___ Raw data ___

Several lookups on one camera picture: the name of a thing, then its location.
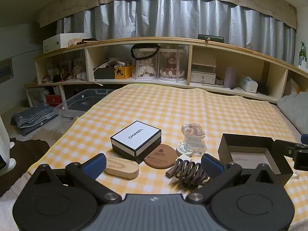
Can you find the lilac cup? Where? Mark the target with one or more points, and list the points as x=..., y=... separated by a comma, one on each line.
x=230, y=77

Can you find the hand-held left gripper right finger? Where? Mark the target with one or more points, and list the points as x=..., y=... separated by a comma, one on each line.
x=212, y=166

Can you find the yellow checked cloth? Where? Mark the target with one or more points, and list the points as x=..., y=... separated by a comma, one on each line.
x=168, y=105

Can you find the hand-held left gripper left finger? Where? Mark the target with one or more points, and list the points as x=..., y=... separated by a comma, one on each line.
x=95, y=166

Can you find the brown rug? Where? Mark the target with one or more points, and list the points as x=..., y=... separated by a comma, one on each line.
x=24, y=158

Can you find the small white drawer box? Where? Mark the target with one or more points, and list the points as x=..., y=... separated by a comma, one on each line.
x=203, y=77

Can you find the round cork coaster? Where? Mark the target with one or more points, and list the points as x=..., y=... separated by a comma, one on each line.
x=160, y=156

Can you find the white cardboard box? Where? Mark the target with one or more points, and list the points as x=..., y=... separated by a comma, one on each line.
x=61, y=42

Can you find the red box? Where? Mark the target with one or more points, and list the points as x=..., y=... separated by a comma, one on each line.
x=54, y=99

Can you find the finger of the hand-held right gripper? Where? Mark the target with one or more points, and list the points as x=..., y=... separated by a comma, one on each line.
x=304, y=138
x=284, y=147

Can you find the folded grey blanket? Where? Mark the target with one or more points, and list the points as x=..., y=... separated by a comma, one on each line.
x=33, y=120

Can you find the group of small figurines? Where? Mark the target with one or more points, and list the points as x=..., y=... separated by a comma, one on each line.
x=65, y=73

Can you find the black fluffy ball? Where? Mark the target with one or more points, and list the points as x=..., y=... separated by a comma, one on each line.
x=264, y=89

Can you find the large black box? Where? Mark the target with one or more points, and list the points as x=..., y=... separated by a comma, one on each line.
x=226, y=146

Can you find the dark green case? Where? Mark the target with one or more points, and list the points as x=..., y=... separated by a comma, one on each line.
x=211, y=38

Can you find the white lidded black gift box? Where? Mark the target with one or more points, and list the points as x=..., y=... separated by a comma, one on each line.
x=134, y=134

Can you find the clear storage bin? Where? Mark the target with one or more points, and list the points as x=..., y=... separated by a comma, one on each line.
x=81, y=101

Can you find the white tissue box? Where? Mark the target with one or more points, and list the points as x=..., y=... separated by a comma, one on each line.
x=247, y=84

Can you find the dark storage box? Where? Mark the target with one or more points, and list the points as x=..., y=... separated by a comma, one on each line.
x=104, y=73

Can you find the long wooden shelf unit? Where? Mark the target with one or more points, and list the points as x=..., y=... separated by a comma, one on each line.
x=168, y=40

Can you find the yellow printed box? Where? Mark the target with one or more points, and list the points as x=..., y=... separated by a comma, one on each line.
x=123, y=72

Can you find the white wall panel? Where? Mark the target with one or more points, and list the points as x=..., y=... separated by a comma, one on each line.
x=5, y=71

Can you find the green glass bottle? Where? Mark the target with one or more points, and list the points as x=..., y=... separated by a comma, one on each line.
x=302, y=54

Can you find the grey curtain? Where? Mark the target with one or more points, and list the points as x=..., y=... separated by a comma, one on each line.
x=168, y=19

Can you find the oval wooden block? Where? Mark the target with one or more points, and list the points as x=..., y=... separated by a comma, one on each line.
x=121, y=167

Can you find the grey pillow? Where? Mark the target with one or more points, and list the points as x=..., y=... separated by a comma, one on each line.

___

* What you will do
Reprint the whole listing verbatim except for the pictures.

* Solution
Several lookups on one camera picture: the name of a thing, then its location.
Can you find the lilac cup? Where? Mark the target with one or more points, and list the points as x=..., y=... separated by a comma, one on each line.
x=230, y=77

Can you find the hand-held left gripper right finger? Where? Mark the target with one or more points, and list the points as x=..., y=... separated by a comma, one on each line.
x=212, y=166

Can you find the yellow checked cloth? Where? Mark the target with one or more points, and list the points as x=..., y=... separated by a comma, one on each line.
x=168, y=105

Can you find the hand-held left gripper left finger? Where? Mark the target with one or more points, and list the points as x=..., y=... separated by a comma, one on each line.
x=95, y=166

Can you find the brown rug? Where? Mark the target with one or more points, and list the points as x=..., y=... separated by a comma, one on each line.
x=24, y=158

Can you find the small white drawer box? Where? Mark the target with one or more points, and list the points as x=..., y=... separated by a comma, one on each line.
x=203, y=77

Can you find the round cork coaster? Where? Mark the target with one or more points, and list the points as x=..., y=... separated by a comma, one on each line.
x=160, y=156

Can you find the white cardboard box? Where? Mark the target with one or more points, and list the points as x=..., y=... separated by a comma, one on each line.
x=61, y=42

Can you find the red box? Where? Mark the target with one or more points, and list the points as x=..., y=... separated by a comma, one on each line.
x=54, y=99

Can you find the finger of the hand-held right gripper? Where? Mark the target with one or more points, and list the points as x=..., y=... separated by a comma, one on each line.
x=304, y=138
x=284, y=147

Can you find the folded grey blanket? Where? Mark the target with one or more points, and list the points as x=..., y=... separated by a comma, one on each line.
x=33, y=120

Can you find the group of small figurines? Where? Mark the target with one or more points, and list the points as x=..., y=... separated by a comma, one on each line.
x=65, y=73

Can you find the black fluffy ball? Where? Mark the target with one or more points, and list the points as x=..., y=... separated by a comma, one on each line.
x=264, y=89

Can you find the large black box? Where? Mark the target with one or more points, and list the points as x=..., y=... separated by a comma, one on each line.
x=226, y=146

Can you find the dark green case? Where? Mark the target with one or more points, and list the points as x=..., y=... separated by a comma, one on each line.
x=211, y=38

Can you find the white lidded black gift box? Where? Mark the target with one or more points, and list the points as x=..., y=... separated by a comma, one on each line.
x=134, y=134

Can you find the clear storage bin? Where? Mark the target with one or more points, and list the points as x=..., y=... separated by a comma, one on each line.
x=81, y=101

Can you find the white tissue box? Where? Mark the target with one or more points, and list the points as x=..., y=... separated by a comma, one on each line.
x=247, y=84

Can you find the dark storage box? Where? Mark the target with one or more points, and list the points as x=..., y=... separated by a comma, one on each line.
x=104, y=73

Can you find the long wooden shelf unit? Where? Mark the target with one or more points, and list the points as x=..., y=... separated by a comma, one on each line.
x=168, y=40

Can you find the yellow printed box? Where? Mark the target with one or more points, and list the points as x=..., y=... separated by a comma, one on each line.
x=123, y=72

Can you find the white wall panel? Where? Mark the target with one or more points, and list the points as x=..., y=... separated by a comma, one on each line.
x=5, y=71

Can you find the green glass bottle? Where? Mark the target with one or more points, and list the points as x=..., y=... separated by a comma, one on each line.
x=302, y=54

Can you find the grey curtain? Where? Mark the target with one or more points, and list the points as x=..., y=... separated by a comma, one on each line.
x=168, y=19

Can you find the oval wooden block? Where? Mark the target with one or more points, and list the points as x=..., y=... separated by a comma, one on each line.
x=121, y=167

Can you find the grey pillow? Where? Mark the target with one or more points, and list the points as x=..., y=... separated by a comma, one on each line.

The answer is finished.